魏王將宅子借來暫用,蕭賀夜和平王在村民們的眼中,自然就成了那富商家中的親人。
他們帶著三四個侍衛,佯裝是臨時經過落腳。
魏王將其余的瑣事都安排好了,許靖央找他要了山形地輿圖。
湖州的山里面地形復雜,拐子很可能就藏在里面。
再加上在魏王的管制下,當初村民們剛報官,官府就重視起來,加強了巡邏,并且張貼了告示。
水路查的很嚴,城門附近更不必說。
許靖央猜測這幫拐子還沒有將抓來的女子運送出去,因為一直沒找到機會。
拐子當務之急,應當是想把這些姑娘都帶出湖州。
既然知道了他們的需求,許靖央就讓魏王故意安排,對外散播消息,聲稱住在大宅子里的,是富商的外甥女,過年時來湖州探親。
年節已過,他們要在二月初乘船離開湖州。
拐子若得知這個消息,再聽說只是一個弱女子帶著幾個仆從,還有一條大船,定會忍不住心動。
萬事俱備,守株待兔。
但,這群拐子確實如官差說的那樣警惕。
連續五六日過去,沒有可疑之人現身。
許靖央覺得奇怪,蕭賀夜和平王在那大宅子里也住了好幾日,都按照他們原本計劃的那樣,深居簡出,偶爾戴著兜帽垂紗出來。
拐子竟無動作?
許靖央決定去看看,蕭寶惠要同她一起。
去之前,怕打草驚蛇,兩人也打扮了一番,佯裝富戶貴女。
許靖央和蕭寶惠下了馬車,相攜進了宅子。
不遠處挑著柴經過的樵夫多看了兩眼,收回目光,拿著斧頭朝山里去了。
他穿過歪歪扭扭的山路小徑,跳過好幾個山澗,才來到一處有著守衛的洞道前。
待搜了身,他才進去。
洞道從前是一個廢棄的礦道,底下有一塊被挖空的礦場,如今卻成了這些賊人的藏身地。
幾個壯漢盤腿坐在臺子上喝酒,不遠處的鐵籠子里關著十幾個衣著骯臟的女子。
她們每個人眼神都透著恐懼,瑟縮抱團在一起。
樵夫放下斧頭,三兩步上前,賊兮兮的目光透著晶亮。
“大哥,我方才上來時,看見兩個好生漂亮水靈的女子!”
“我呸!你又想說山下那兩個高個子?她們那可是城中柳家的人,得罪不起。”
“不是,絕對不是,這是兩個新貨,比咱們之前綁的那些,還要好上千百倍!”樵夫說。
他舔了舔干裂的嘴唇,眼中閃爍著淫邪的光。
被叫做大哥的刀疤臉將酒壇放下,冷哼不屑:“走道這么多年,啥漂亮女人沒見過?”
樵夫搓著手,唾沫橫飛:“大哥,您沒親眼瞧見,那倆娘們兒,真是絕了!”
“那個矮一些的,杏眼桃腮,身段玲瓏,走起路來腰肢扭得那叫一個軟,一看就是嬌生慣養的千金小姐,嫩得能掐出水來!”

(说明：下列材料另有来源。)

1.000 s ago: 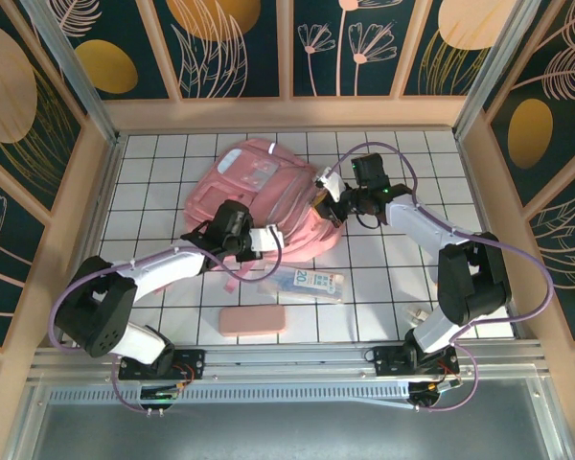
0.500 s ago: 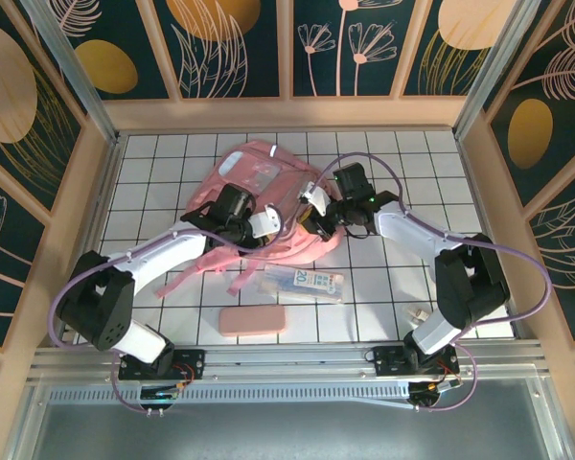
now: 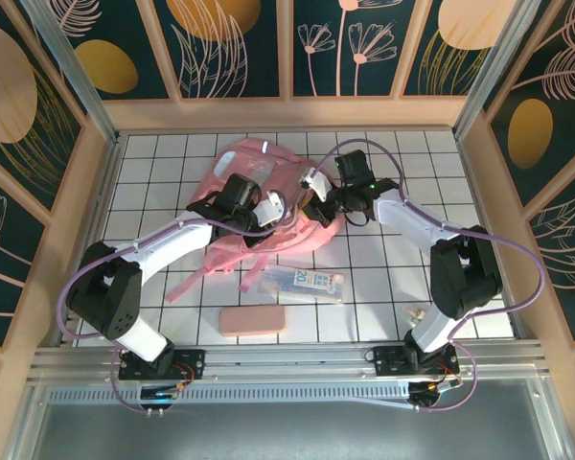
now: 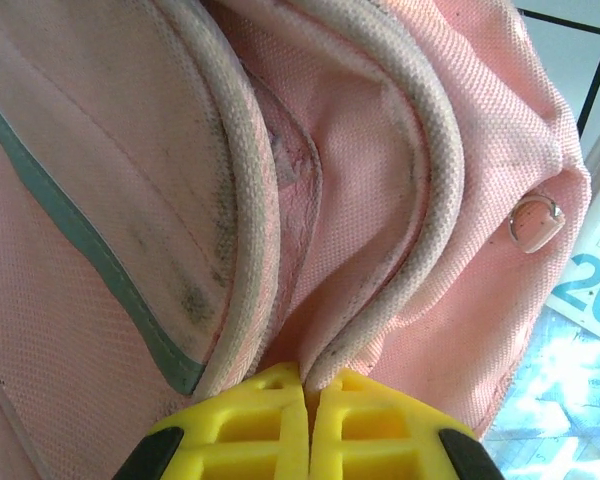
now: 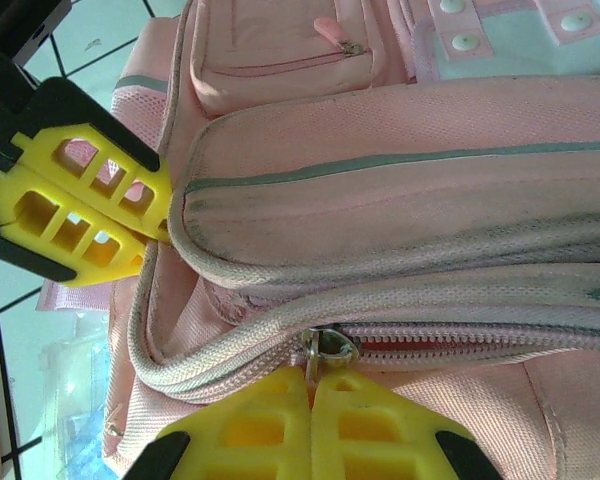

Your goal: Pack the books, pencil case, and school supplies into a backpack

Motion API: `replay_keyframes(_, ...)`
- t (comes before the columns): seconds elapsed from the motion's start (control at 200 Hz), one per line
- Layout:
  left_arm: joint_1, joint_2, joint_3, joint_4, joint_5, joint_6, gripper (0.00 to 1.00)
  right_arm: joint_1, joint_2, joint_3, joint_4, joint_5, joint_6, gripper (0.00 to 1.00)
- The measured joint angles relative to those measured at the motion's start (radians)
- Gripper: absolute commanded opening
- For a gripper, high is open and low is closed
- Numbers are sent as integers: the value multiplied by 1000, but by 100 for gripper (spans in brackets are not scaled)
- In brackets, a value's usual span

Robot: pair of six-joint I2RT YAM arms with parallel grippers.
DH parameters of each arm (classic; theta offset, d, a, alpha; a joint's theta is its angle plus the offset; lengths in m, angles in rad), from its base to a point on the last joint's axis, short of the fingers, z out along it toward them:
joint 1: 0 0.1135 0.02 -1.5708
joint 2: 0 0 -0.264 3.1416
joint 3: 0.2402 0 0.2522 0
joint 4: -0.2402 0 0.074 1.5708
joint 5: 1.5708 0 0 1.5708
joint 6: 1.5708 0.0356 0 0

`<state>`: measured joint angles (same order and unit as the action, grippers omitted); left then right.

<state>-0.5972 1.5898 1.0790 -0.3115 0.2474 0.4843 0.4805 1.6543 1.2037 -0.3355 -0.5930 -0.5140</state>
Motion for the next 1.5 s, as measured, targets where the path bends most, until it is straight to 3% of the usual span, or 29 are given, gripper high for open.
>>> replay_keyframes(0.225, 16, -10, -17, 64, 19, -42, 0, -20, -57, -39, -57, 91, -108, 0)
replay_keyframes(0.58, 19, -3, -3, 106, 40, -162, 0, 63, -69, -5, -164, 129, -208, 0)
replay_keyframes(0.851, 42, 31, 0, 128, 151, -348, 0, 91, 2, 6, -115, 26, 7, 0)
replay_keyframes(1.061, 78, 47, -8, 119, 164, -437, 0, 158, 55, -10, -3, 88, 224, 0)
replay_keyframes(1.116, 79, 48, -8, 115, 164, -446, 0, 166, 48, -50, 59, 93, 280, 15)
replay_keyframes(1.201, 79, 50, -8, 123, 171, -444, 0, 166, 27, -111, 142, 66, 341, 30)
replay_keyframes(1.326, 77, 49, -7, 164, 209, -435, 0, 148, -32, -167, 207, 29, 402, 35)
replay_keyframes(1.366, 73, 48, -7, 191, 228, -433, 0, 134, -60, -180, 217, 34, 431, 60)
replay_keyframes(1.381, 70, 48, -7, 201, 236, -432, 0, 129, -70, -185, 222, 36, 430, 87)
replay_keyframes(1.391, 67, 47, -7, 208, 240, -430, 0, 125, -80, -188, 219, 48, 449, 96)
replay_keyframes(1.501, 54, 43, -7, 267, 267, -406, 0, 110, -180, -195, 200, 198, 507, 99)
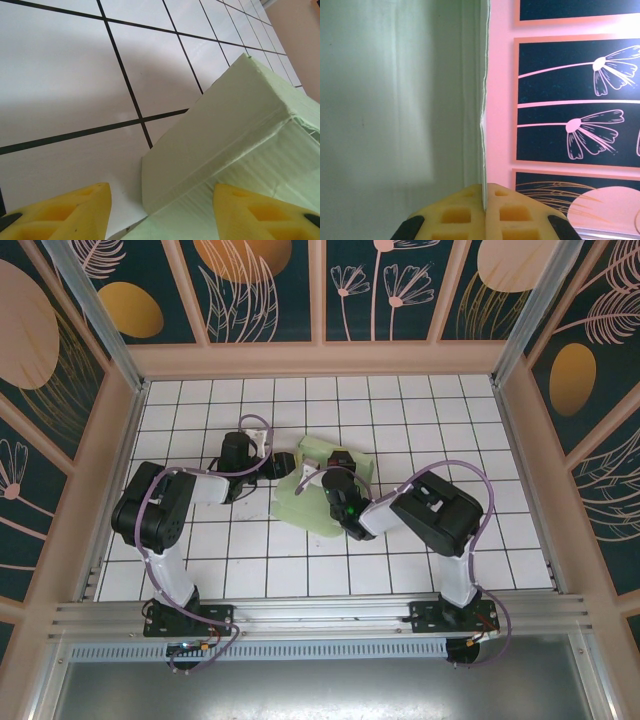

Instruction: Fold the paper box

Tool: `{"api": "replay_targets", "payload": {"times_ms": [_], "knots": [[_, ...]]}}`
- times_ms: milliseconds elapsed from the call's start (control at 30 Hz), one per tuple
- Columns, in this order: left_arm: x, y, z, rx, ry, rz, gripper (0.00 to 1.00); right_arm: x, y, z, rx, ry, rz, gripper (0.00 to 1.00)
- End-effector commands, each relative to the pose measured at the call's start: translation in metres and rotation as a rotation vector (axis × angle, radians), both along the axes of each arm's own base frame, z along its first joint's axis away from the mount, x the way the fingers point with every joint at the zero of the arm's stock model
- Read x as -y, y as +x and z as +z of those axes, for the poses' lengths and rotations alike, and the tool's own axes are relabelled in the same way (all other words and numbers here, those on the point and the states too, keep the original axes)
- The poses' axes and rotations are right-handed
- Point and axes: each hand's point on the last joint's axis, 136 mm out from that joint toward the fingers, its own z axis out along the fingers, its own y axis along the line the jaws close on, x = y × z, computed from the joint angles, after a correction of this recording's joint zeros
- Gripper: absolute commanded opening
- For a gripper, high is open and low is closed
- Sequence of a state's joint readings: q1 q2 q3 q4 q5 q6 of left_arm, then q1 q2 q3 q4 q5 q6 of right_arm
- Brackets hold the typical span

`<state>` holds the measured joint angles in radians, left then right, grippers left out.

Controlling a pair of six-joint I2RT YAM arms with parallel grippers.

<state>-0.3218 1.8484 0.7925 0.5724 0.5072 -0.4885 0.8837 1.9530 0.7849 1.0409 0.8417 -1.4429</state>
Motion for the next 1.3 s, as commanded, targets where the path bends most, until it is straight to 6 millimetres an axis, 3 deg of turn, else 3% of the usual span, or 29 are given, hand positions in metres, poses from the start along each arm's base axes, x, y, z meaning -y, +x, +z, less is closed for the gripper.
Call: {"api": "replay_targets", "payload": {"times_ms": [0,467,633,1267], "knots": [[0.003,0.003,-0.004,0.017,0.017,-0.014,0.55,0.001,-0.001,0.003,0.046,0.01,-0.018,0.0],[0.006,0.012,-0.013,-0.008,0.02,-0.011,0.54,-0.013,-0.007,0.005,0.039,0.045,0.023,0.0],[0.008,0.017,-0.013,-0.016,0.01,-0.007,0.49,-0.02,-0.013,0.006,0.014,0.065,0.053,0.0],[0.021,0.024,0.001,0.013,-0.032,-0.006,0.41,-0.028,-0.013,-0.015,-0.07,0.075,0.052,0.0]]}}
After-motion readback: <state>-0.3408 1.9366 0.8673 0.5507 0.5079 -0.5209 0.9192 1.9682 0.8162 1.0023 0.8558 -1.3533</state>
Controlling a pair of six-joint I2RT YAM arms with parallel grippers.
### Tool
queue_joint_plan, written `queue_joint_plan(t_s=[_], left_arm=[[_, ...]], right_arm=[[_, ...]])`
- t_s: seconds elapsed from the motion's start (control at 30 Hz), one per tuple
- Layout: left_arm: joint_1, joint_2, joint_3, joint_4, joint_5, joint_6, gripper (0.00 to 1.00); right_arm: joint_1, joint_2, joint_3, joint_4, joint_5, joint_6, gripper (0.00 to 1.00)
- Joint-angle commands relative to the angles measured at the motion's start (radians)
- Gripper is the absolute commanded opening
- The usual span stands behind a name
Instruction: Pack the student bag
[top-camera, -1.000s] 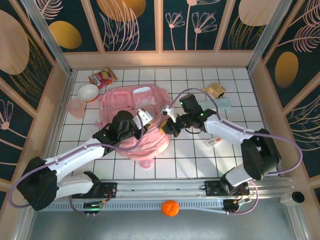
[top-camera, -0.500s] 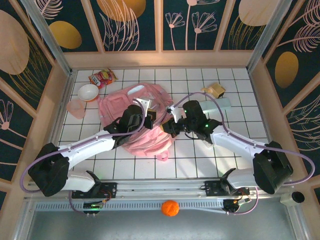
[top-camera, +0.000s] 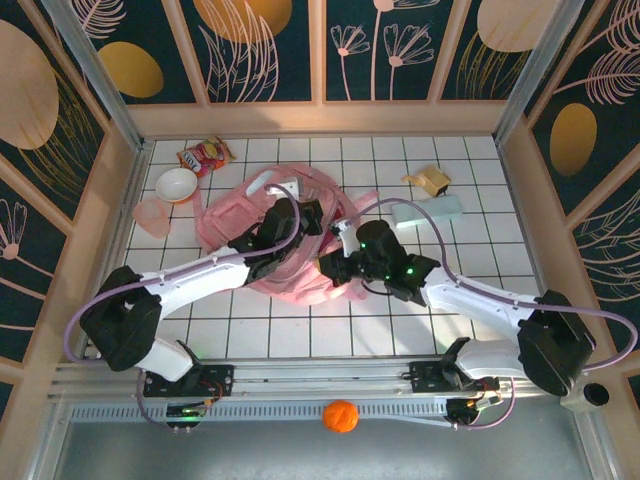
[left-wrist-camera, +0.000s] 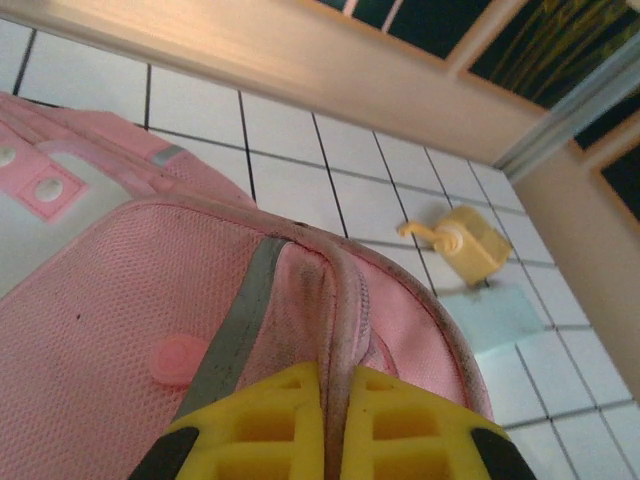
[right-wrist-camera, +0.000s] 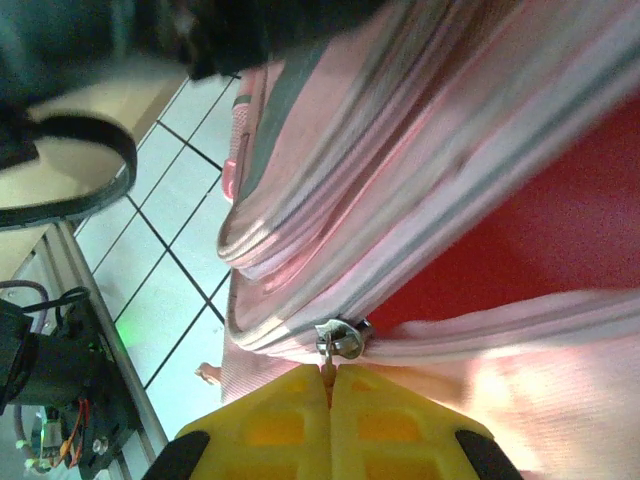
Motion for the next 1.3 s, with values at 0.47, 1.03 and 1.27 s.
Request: queue_joint_plan(t_s=[0.47,1.03,1.27], left_arm=[[0.003,0.066,0.271,0.226,-0.215,-0.124,0.00],[-0.001,0.120,0.385,0.224,-0.209,-0.167,0.00],[0.000,0.080,0.360,0.161,-0.232,-0.007,0.00]], right_arm=[[0.218,-0.016,-0.132,0.301,0.321,0.282,0.00],[0.315,0.163,-0.042,0.425,0.537,0.530,0.00],[0.308,0.067,-0.054,0.370,0.473,0.395,0.38]])
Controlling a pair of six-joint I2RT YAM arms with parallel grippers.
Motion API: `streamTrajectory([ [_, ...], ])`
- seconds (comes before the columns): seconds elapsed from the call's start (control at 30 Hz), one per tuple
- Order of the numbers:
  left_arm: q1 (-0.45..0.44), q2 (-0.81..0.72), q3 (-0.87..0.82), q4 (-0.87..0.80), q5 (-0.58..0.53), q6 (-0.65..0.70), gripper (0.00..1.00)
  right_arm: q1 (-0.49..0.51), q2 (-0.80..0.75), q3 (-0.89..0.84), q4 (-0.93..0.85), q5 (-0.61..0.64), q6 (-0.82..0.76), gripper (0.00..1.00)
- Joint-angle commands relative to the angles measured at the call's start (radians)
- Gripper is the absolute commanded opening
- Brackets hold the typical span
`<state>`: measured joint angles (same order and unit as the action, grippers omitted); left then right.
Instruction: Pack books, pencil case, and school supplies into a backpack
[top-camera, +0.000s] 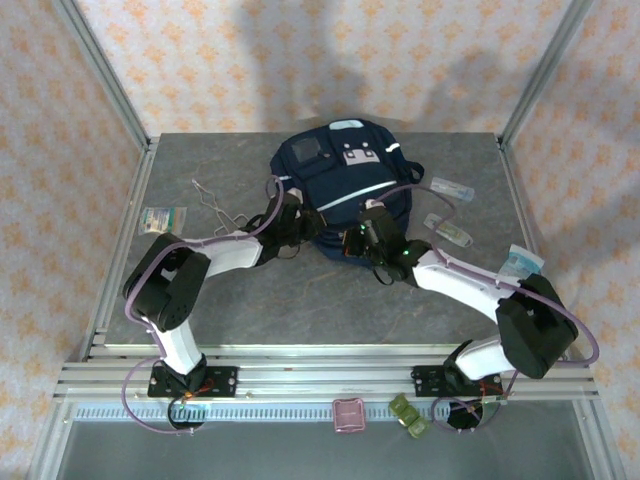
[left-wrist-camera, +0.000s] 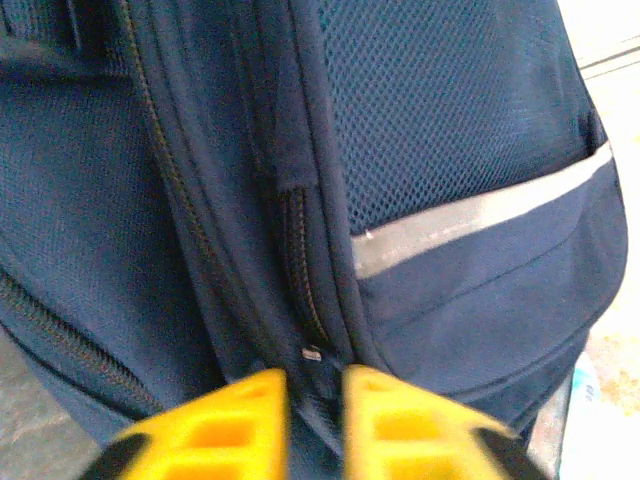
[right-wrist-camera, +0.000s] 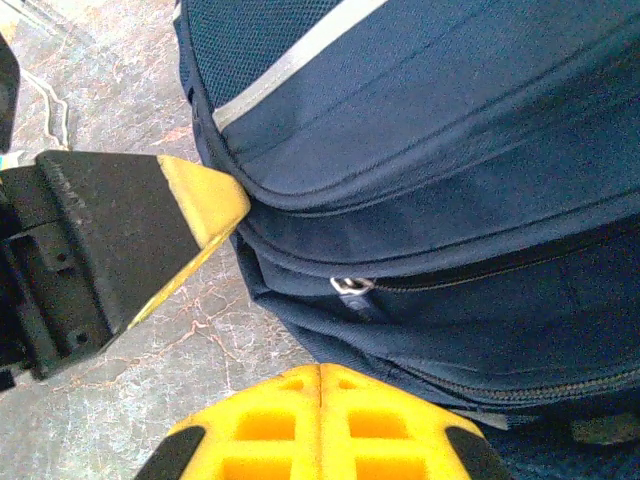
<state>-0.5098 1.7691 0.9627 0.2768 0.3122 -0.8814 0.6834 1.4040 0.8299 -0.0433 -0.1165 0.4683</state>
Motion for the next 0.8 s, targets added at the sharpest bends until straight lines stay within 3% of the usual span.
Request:
streamTrajectory([
  [0.0, 0.014, 0.027, 0.065, 0.068, -0.041, 0.004, 0.0, -0.004, -0.01, -0.026, 0.019, 0.021, 0.018, 0.0],
  [0.2, 0.026, -0.01, 0.107, 0.032, -0.009, 0.006, 0.0, -0.004, -0.002, -0.036, 0.014, 0.05, 0.006, 0.01],
  [0.5, 0.036, -0.091, 0.15, -0.016, 0.024, 0.014, 0.0, -0.03, 0.074, 0.068, 0.021, 0.062, -0.053, 0.35],
  [0.77, 0.042, -0.071, 0.166, 0.025, 0.05, -0.022, 0.0, -0.045, 0.193, 0.202, -0.003, 0.073, -0.072, 0.35],
])
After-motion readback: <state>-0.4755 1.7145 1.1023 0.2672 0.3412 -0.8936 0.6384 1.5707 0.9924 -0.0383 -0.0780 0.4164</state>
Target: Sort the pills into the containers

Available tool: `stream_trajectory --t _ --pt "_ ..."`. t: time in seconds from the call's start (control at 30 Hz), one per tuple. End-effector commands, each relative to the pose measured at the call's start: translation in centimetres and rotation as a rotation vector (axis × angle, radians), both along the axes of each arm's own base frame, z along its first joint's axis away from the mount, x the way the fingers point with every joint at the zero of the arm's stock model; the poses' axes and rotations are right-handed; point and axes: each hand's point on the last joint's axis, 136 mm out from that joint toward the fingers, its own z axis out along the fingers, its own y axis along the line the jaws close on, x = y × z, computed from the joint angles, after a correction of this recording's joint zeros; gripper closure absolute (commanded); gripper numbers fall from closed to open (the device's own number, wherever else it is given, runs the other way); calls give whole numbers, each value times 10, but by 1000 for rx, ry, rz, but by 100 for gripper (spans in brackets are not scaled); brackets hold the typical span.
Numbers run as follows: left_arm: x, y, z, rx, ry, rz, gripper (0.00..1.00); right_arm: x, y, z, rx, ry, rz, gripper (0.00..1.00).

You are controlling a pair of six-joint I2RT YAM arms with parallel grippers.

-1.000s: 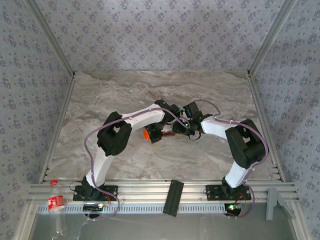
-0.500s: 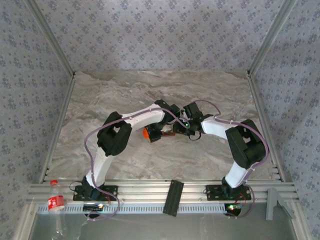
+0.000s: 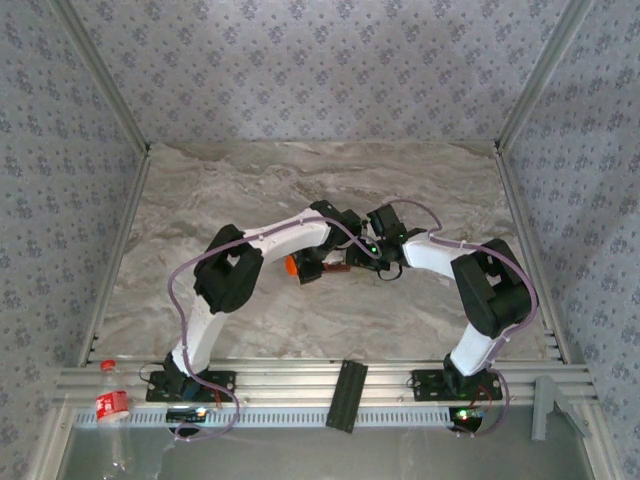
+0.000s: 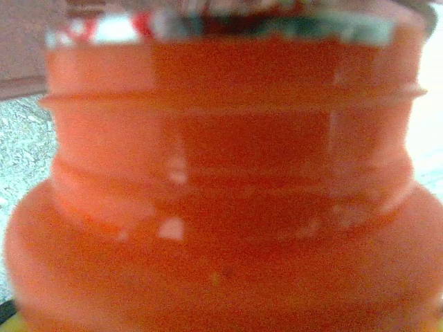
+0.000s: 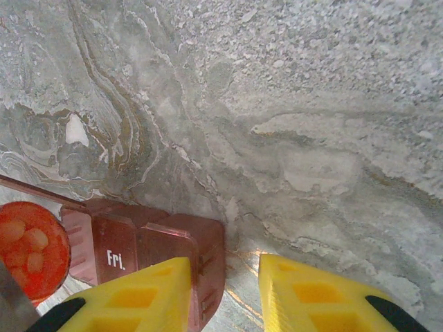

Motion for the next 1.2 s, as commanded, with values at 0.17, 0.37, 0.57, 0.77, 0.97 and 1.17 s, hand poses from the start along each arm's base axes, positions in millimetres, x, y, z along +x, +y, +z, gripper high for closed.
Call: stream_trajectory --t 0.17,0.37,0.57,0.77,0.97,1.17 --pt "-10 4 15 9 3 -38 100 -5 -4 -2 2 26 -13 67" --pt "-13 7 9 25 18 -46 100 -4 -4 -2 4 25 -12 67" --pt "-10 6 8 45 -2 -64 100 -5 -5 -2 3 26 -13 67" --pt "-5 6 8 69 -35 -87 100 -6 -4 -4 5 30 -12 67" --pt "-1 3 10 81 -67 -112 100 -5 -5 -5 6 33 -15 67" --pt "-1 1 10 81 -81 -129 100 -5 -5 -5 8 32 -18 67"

“可最勾人的,是旁邊那個高的,穿著素凈,可那臉蛋……嘖嘖,眉是眉,眼是眼,鼻梁挺得跟玉雕似的,嘴唇又薄又潤,就是神色冷了點,看著不好親近。”
旁邊一個絡腮胡漢子啐了一口:“冷有個屁用,到了爺們手里,再烈的馬也得服軟!”
樵夫淫笑道:“就是這話!大哥,您是不知道,那身段隔著衣裳都能看出那腰細得一把能攥住,胸脯緊致,屁股又翹,那股子清冷勁兒,嘿,要是弄到榻上,撕了她那身端著的皮,不知道得浪成什么樣!”
坐在上首的頭目瞇起眼,灌了口酒。
“那也得問清楚點,哪家的?身邊帶著多少人?”
“我早觀察過了,肯定不是本地大戶,面生得很!就帶了兩個丫鬟并一個車夫,進了山腰那處柳家的空宅子。”
樵夫又說:“柳家過年時才來人,這倆估摸是來走親戚的閨秀,住不了幾天。”
“大哥,這種路過的,最好下手,玩夠了轉手一賣,還能撈筆大的!而且,兩個弱女子,手無縛雞之力,直接就擒住了。”
頭目將酒碗重重一撂,眼中兇光畢露。
“盯緊了!等天一黑,摸清楚宅子里的情形,老子親自去會會這兩個絕色,把我們的船準備好,今晚一過,撈上那兩個就走!”